For the records below, print the lines from the line with "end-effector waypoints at" through the line with "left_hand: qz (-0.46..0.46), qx" exactly as written; include both end lines and exclude the rest.
● ● ●
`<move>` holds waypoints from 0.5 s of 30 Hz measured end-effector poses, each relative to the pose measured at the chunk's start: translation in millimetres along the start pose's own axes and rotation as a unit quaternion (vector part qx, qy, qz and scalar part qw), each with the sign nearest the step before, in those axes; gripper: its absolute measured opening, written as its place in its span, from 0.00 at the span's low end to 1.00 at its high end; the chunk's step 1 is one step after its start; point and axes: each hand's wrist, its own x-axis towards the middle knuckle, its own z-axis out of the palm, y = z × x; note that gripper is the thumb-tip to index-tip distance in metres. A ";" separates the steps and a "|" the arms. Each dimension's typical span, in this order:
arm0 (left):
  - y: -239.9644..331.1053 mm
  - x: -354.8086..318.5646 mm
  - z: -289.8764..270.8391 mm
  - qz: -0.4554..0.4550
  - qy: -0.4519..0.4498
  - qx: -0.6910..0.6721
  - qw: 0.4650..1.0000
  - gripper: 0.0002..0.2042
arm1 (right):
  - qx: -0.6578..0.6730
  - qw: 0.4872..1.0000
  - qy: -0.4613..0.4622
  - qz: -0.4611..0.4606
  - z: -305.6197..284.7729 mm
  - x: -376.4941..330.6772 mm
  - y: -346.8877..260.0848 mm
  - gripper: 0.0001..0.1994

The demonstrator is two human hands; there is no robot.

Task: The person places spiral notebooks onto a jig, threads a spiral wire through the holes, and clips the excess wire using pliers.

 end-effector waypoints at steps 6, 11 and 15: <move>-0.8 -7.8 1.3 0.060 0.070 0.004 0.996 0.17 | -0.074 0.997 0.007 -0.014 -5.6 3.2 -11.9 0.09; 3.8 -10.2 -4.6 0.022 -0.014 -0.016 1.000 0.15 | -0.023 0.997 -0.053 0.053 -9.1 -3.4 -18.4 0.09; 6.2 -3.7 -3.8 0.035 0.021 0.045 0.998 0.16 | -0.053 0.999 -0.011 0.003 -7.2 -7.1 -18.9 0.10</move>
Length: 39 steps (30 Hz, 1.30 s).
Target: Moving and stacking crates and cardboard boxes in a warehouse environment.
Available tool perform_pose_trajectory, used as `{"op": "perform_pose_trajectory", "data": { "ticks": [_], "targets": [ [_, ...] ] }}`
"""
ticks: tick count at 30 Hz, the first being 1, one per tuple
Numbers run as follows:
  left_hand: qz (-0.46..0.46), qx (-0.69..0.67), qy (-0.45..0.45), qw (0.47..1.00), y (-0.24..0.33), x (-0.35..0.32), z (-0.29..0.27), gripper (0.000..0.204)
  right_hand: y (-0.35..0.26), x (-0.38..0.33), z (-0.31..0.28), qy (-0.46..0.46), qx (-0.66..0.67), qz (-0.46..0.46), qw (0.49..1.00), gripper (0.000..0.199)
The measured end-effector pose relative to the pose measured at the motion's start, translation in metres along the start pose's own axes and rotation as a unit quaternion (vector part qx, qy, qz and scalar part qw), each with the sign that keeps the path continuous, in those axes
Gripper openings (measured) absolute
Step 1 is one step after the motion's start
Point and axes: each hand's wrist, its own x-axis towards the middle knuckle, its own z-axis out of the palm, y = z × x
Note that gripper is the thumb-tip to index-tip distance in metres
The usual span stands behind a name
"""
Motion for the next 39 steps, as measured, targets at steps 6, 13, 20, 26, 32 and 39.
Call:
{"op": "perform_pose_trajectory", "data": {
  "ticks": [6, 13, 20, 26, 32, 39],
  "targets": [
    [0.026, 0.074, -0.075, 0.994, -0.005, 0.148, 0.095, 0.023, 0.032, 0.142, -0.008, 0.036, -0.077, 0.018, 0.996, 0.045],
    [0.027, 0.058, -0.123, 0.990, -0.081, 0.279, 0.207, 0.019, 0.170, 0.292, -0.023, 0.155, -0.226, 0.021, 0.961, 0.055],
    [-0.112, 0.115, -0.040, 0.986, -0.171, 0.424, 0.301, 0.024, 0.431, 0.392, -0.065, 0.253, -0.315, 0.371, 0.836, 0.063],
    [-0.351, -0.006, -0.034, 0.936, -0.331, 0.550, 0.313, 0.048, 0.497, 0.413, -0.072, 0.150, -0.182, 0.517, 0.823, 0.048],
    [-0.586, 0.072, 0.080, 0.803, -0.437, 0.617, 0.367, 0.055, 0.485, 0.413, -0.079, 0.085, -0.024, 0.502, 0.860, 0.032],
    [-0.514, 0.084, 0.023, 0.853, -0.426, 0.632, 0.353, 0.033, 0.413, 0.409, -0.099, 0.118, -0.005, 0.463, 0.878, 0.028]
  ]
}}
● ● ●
RESULT OF THIS TASK:
 end-effector waypoints at steps 6, 11 and 15: <move>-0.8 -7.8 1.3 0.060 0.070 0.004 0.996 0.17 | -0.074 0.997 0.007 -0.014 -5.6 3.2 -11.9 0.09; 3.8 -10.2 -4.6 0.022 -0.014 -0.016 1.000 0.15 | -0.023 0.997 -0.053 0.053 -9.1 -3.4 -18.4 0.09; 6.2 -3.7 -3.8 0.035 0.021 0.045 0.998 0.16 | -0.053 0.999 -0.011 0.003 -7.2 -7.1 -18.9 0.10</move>
Length: 39 steps (30 Hz, 1.30 s).
Target: Moving and stacking crates and cardboard boxes in a warehouse environment.
Available tool perform_pose_trajectory, used as `{"op": "perform_pose_trajectory", "data": { "ticks": [_], "targets": [ [_, ...] ] }}`
"""
ticks: tick count at 30 Hz, the first being 1, one per tuple
Numbers run as follows:
  left_hand: qz (-0.46..0.46), qx (-0.69..0.67), qy (-0.45..0.45), qw (0.47..1.00), y (-0.24..0.33), x (-0.35..0.32), z (-0.29..0.27), gripper (0.000..0.204)

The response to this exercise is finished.